When to use: You have separate YAML files for different concerns (base safety, team overrides, environment-specific contracts) and want to compose them into a single guard.
from edictum import Edictum
guard = Edictum.from_yaml(
"contracts/base.yaml",
"contracts/team-overrides.yaml",
"contracts/prod-overrides.yaml",
)
Merge semantics:
- Contracts with the same
id: later layer replaces the entire contract - Contracts with unique IDs: concatenated into the final list
defaults.mode,limits,observability: later layer winstools,metadata: deep merge (later keys override)
Use return_report=True to see what was overridden:
guard, report = Edictum.from_yaml(
"contracts/base.yaml",
"contracts/overrides.yaml",
return_report=True,
)
for o in report.overridden_contracts:
print(f"{o.contract_id}: overridden by {o.overridden_by}")
Shadow-testing with observe_alongside:
A second bundle with observe_alongside: true evaluates as shadow contracts -- audit events are emitted but tool calls are never denied:
guard = Edictum.from_yaml(
"contracts/current.yaml", # enforced
"contracts/candidate.yaml", # observe_alongside: true → shadow
)
See Bundle Composition for full reference.
Gotchas:
- Contract replacement is by id, not position. No partial merging of conditions within a contract.

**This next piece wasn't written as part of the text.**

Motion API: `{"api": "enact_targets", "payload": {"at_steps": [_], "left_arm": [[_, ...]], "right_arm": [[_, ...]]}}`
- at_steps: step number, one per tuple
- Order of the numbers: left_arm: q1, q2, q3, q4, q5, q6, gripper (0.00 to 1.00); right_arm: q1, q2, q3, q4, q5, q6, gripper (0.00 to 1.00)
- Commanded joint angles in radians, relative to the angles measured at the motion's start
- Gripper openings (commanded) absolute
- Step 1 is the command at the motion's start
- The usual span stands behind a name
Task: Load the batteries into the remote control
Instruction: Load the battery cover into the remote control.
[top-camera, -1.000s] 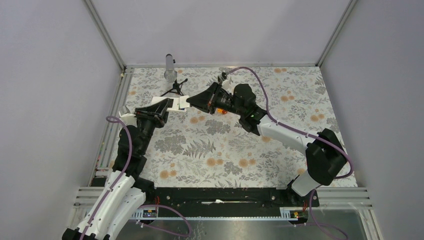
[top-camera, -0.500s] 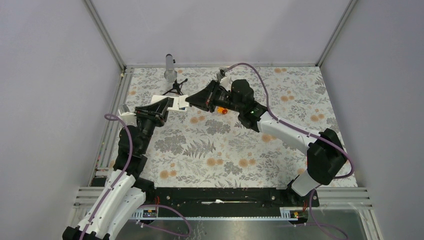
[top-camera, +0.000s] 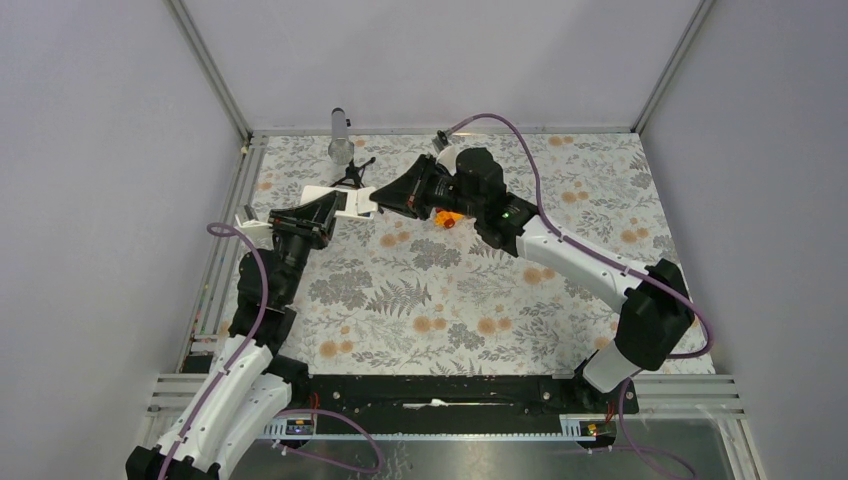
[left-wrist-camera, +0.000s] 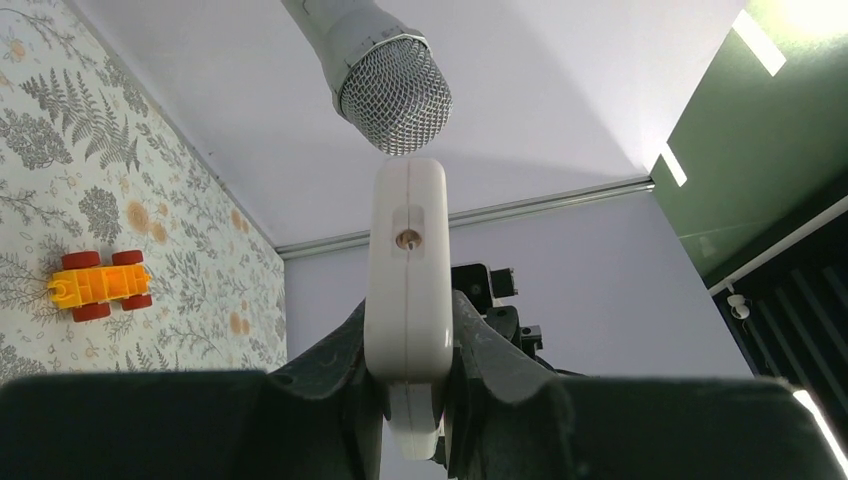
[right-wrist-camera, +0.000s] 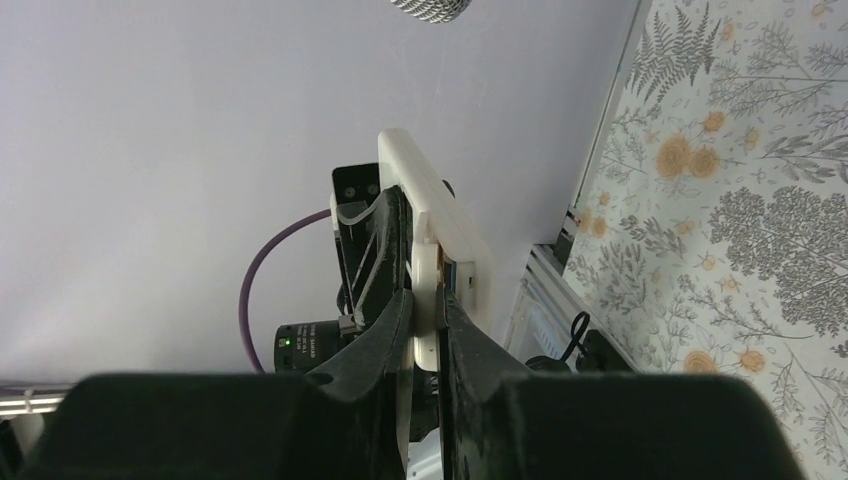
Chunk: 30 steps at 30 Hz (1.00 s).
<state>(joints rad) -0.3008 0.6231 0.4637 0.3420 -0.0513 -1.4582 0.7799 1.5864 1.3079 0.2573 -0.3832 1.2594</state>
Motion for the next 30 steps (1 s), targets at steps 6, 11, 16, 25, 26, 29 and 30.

- Single-path from_yaml("file.yaml") is unchanged and backward compatible.
- For composing Python-defined guards at runtime, use Edictum.from_multiple().
Guard Merging (Python)¶
Use Edictum.from_multiple() to combine contracts from multiple instantiated guards into a single guard. This is for runtime merging of Python-defined contracts or conditionally loaded YAML guards.
When to use: You need to combine guards at the Python level -- for example, conditionally adding guards based on runtime state, or mixing YAML-loaded and Python-defined contracts.
import os
from edictum import Edictum
guards = [Edictum.from_yaml("contracts/base.yaml")]
if os.environ.get("DRY_RUN"):
guards.append(Edictum.from_yaml("contracts/dry-run.yaml"))
guard = Edictum.from_multiple(guards)
Prefer from_yaml(*paths) for YAML composition
If you are combining multiple YAML files, use from_yaml("base.yaml", "overrides.yaml") instead of from_multiple(). Multi-path from_yaml() provides deterministic merge semantics, composition reports, and observe_alongside support. from_multiple() is for cases where you need runtime conditional loading or mixing Python-defined contracts.
Semantics:
- Contracts are concatenated in order. The first guard's contracts evaluate first.
- The first guard's audit config, mode, environment, and limits are used as the base.
- Duplicate contract IDs: first occurrence wins, duplicates skipped with a warning.
- The returned guard is a new instance. Input guards are not mutated.
Gotchas:
- from_multiple([]) raises EdictumConfigError. At least one guard is required.
- Hooks (before/after) are not merged -- only contracts (preconditions, postconditions, session contracts).
- Duplicate IDs are checked across all contract types. A precondition ID in guard A blocks a postcondition with the same ID in guard B.